Ich glaube, zu der Thematik findet man im Netz reichlich Material. Hier zum Beispiel:


> Makros:
> Makros sind in C sehr wichtig.
> #define SQUARE(a) a*a
> int x = 5;
> ...


 (Quelle: http://www.wackerart.de/c.html )


----------



## Gawayn (20. Mai 2004)

Ja, dieser Problematik bin ich mir bewusst. Ich setze Defines ausschließlich für Konstante ein. Auf solche Scherze wie max( ++a, b ) verzichte ich ohnehin -- ich denke, wer soetwas schreibt, schreit nach Fehlern. Mitdenken ist angesagt. Defines haben halt den großen Vorteil, effizienteren Code zu erzeugen, da ja ein ganzer Speicherzugriff entfällt. Die Zahl, auf die es ankommt, ist bereits im Mnemonic kodiert und muss nicht noch von einer anderen Adresse geladen werden.

Gawayn


----------



## Kachelator (20. Mai 2004)

> Mitdenken ist angesagt. Defines haben halt den großen Vorteil, effizienteren Code zu erzeugen, da ja ein ganzer Speicherzugriff entfällt. Die Zahl, auf die es ankommt, ist bereits im Mnemonic kodiert und muss nicht noch von einer anderen Adresse geladen werden.

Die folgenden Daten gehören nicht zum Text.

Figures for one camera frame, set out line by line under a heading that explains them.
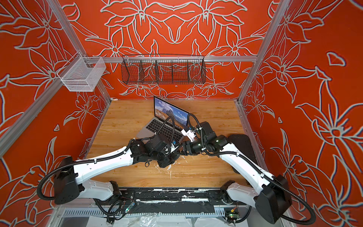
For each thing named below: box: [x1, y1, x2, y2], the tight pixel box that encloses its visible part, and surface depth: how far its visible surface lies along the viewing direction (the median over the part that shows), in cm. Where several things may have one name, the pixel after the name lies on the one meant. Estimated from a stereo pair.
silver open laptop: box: [136, 96, 191, 143], surface depth 100 cm

  Sicher? Ich habe mich allerdings mit der Problematik in den letzten Jahren nicht mehr so sehr beschäftigt, da ich der Meinung bin, dass aktuelle Compiler durchaus in der Lage sind,  auf dieser Ebene Code effizienter zu optimieren als ein menschlicher Programmierer.


----------



## Kachelator (23. Mai 2004)

Ich habe hier gerade zufällig einen zum Thema Optimierung passenden Artikel wiederentdeckt, den ich recht gut finde: Klick


----------



## Endurion (24. Mai 2004)

Es gibt die Möglichkeit, zumindest in Visual Studio, mit

#define MAXSTRING 256
#define ALSSTRING( x ) printf( #x "\n" )

Man beachte das # innerhalb des Makros. Dadurch wird ein Makro als Text eingesetzt.

Zu anderweitigen Problemen mit Defines ist hier ja schon genug gesagt worden. 

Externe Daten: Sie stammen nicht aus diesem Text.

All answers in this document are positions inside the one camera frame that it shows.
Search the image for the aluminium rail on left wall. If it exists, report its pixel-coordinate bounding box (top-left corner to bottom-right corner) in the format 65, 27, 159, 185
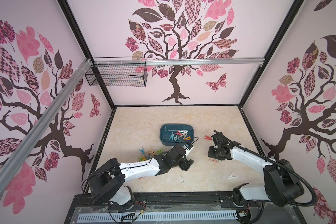
0, 58, 91, 196

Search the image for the white slotted cable duct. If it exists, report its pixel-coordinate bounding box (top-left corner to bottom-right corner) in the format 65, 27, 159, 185
76, 211, 238, 224

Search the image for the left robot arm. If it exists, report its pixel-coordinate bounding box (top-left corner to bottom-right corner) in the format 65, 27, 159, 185
87, 142, 194, 206

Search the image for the black corrugated cable hose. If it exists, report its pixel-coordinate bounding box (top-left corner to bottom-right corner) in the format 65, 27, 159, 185
213, 129, 317, 207

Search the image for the teal plastic storage box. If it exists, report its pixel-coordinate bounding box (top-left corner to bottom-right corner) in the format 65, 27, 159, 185
159, 124, 195, 146

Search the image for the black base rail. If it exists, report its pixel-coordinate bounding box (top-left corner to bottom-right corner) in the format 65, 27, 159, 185
72, 190, 295, 212

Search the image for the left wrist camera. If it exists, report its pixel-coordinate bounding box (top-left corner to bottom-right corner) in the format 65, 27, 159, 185
185, 142, 193, 150

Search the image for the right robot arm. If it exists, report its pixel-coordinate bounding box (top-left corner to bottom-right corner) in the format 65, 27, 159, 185
208, 131, 304, 207

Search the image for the black wire mesh basket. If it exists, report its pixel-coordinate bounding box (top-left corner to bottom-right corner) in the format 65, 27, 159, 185
85, 56, 148, 87

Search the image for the aluminium rail on wall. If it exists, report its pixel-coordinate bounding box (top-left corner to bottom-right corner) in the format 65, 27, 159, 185
94, 57, 265, 66
0, 58, 91, 196

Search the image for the beige clothespin left pile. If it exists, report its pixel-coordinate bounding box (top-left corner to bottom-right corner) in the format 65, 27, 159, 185
146, 148, 156, 155

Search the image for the aluminium rail on back wall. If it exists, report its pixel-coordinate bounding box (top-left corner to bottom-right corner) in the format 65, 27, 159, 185
94, 57, 265, 66

Eine andere möglichkeit wären noch enums. Ich erzeuge zum Beispiel Konstanten einer Klasse generell als Member-Enums. Der Default-Namespace bleibt sauber, und Intellisense zeigt mir alle Konstanten an.


----------



## Kachelator (24. Mai 2004)

> _Original geschrieben von Endurion _
> 
> #define MAXSTRING 256
> #define ALSSTRING( x ) printf( #x "\n" )


Das printet "MAXSTRING" und nicht  "256". #x gibt das Token aus, nicht den Wert desselben.  Eignet sich gut, um zu Debugzwecken Variablen zu dumpen, aber nicht, um aus einer Zahl einen String zu machen.


----------



## Endurion (24. Mai 2004)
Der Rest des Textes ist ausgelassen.